Wine makers direct and coordinate all the activities of wine production in wineries. Wine makers contract with growers to provide grapes for processing or, if the winery is attached to a vineyard, they work closely with viticulturists who cultivate the grapes, to determine whether the grapes are ready for processing into wine.

After harvesting and delivery at the winery, the grapes are weighed and certain quality control analyses such as the sugar content and acid level are performed. The grapes are then crushed, processed and fermented into wine. Wine makers regularly monitor the development of the wines and perform further treatments such as maturation and clarification, to ensure that the wine develops properly and will not become spoiled. During the winemaking process wine makers use a variety of cellar machinery and equipment to perform the necessary tasks. They also use laboratory equipment such as hydrometers and pipettes to perform quality control analyses. They are also responsible for finishing the wine, which includes cooling, filtering and bottling.
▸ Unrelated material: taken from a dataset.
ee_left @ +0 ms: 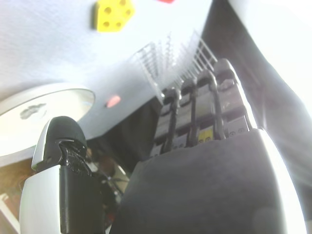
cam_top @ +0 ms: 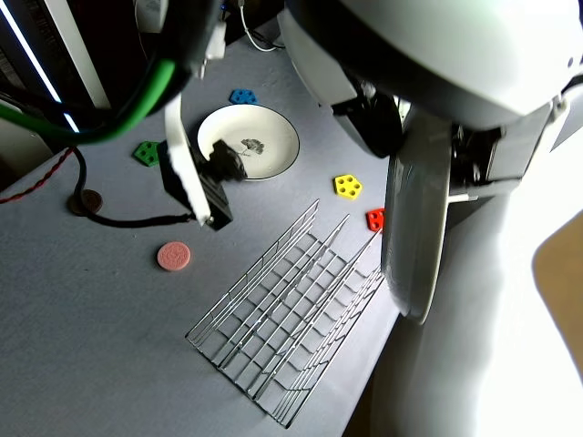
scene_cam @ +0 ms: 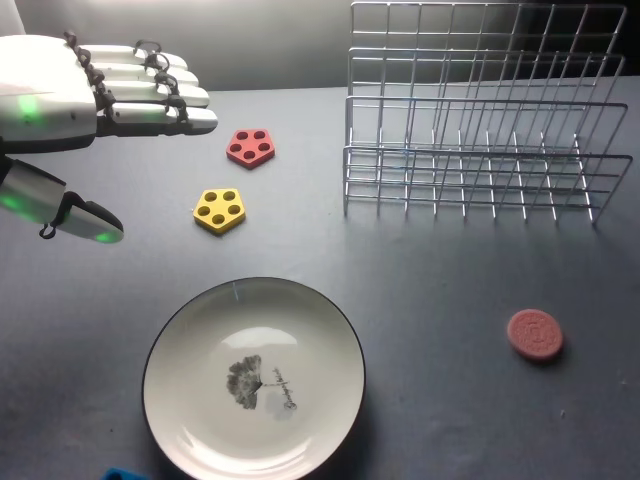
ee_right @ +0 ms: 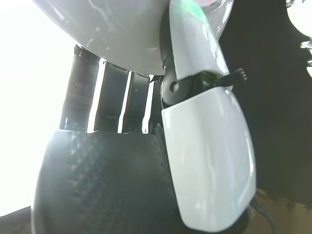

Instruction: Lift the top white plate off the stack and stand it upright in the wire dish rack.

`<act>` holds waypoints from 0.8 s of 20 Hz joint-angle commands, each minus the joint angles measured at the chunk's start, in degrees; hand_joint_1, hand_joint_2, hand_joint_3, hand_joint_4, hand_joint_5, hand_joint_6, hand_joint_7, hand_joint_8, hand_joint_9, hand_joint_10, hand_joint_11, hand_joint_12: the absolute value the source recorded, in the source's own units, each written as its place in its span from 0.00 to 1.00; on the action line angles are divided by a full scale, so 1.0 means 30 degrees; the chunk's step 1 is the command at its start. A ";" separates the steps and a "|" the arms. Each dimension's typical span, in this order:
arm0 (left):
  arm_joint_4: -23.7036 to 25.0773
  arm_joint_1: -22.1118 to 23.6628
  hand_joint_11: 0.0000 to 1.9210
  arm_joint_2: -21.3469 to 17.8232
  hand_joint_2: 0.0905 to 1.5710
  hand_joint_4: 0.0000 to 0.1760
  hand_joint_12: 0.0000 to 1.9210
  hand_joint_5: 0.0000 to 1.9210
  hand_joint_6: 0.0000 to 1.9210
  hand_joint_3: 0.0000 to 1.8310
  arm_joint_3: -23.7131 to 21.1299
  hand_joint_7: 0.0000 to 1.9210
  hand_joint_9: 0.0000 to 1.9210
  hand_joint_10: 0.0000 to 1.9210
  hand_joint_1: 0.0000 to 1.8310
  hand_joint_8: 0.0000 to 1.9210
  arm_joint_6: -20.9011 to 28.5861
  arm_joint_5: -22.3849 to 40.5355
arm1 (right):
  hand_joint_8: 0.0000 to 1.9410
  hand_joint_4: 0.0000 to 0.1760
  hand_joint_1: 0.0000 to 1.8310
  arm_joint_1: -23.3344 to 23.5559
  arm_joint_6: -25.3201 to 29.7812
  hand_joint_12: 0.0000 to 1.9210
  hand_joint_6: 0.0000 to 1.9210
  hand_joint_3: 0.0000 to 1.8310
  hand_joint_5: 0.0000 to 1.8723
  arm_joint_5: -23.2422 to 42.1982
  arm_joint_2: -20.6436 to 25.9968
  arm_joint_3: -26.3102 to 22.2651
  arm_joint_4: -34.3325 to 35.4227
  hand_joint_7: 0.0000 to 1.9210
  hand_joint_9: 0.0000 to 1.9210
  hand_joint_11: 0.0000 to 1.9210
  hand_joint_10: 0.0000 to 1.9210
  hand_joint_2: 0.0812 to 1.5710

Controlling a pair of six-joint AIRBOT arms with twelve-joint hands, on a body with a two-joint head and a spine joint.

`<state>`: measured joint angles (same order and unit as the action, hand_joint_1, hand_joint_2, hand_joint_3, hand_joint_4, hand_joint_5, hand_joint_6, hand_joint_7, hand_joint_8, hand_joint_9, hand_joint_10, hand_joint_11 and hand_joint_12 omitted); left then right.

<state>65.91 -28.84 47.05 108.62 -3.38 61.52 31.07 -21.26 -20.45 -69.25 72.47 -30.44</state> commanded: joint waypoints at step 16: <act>-0.1519 0.0861 0.00 0.0231 0.68 0.00 0.08 0.02 0.00 0.00 0.0211 0.02 0.01 0.00 0.21 0.00 -0.0062 0.0849 | 0.50 0.00 0.81 0.1607 -0.0025 0.83 0.67 0.00 0.37 0.0733 0.0195 -0.1184 -0.0412 0.42 0.48 0.41 0.53 0.72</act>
<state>65.82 -27.81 48.03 109.03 -3.38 61.25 34.35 -21.28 -24.97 -69.34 68.99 -29.93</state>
Wine makers blend wines according to formulas, or their knowledge and experience in wine making. Although modern winemaking is based on scientifically founded technological processes, the sensory analysis or tasting of wine remains an essential tool in the selection of wines for specific blends.

Only regular tasting of a wide variety of wines develops this ability and provides the necessary experience to use such wines in the creation of blends, which will be acceptable to the consumer. This ability can be regarded as an art. Thus, wine making is both a science and an art.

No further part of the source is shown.